WHAT THE TASK REQUIRES: Each line of the data that includes "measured" must be copied.

DATA PROVIDED:
# # #
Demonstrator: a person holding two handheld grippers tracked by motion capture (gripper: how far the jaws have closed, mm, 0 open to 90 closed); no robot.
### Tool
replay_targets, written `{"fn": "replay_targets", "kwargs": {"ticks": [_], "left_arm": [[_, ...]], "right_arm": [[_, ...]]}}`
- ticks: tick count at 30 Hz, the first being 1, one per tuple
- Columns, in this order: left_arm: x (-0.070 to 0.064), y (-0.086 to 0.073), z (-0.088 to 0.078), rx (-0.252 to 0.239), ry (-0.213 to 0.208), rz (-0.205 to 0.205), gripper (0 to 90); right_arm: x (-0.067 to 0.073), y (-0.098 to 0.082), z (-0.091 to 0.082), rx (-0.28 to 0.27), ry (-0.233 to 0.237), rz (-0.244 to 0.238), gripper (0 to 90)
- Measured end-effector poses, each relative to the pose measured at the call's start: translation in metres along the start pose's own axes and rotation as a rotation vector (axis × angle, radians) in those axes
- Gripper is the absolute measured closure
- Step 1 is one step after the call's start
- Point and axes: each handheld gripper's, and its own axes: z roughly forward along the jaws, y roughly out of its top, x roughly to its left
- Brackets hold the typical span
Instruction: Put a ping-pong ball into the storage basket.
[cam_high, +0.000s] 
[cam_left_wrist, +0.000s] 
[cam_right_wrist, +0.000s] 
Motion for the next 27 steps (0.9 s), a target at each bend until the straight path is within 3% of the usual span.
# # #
YOUR RESPONSE:
- Measured end-effector poses, each relative to the pose measured at the call's start: translation in metres along the start pose's own axes and rotation as a rotation vector (axis × angle, radians) in those axes
- Gripper is the absolute measured closure

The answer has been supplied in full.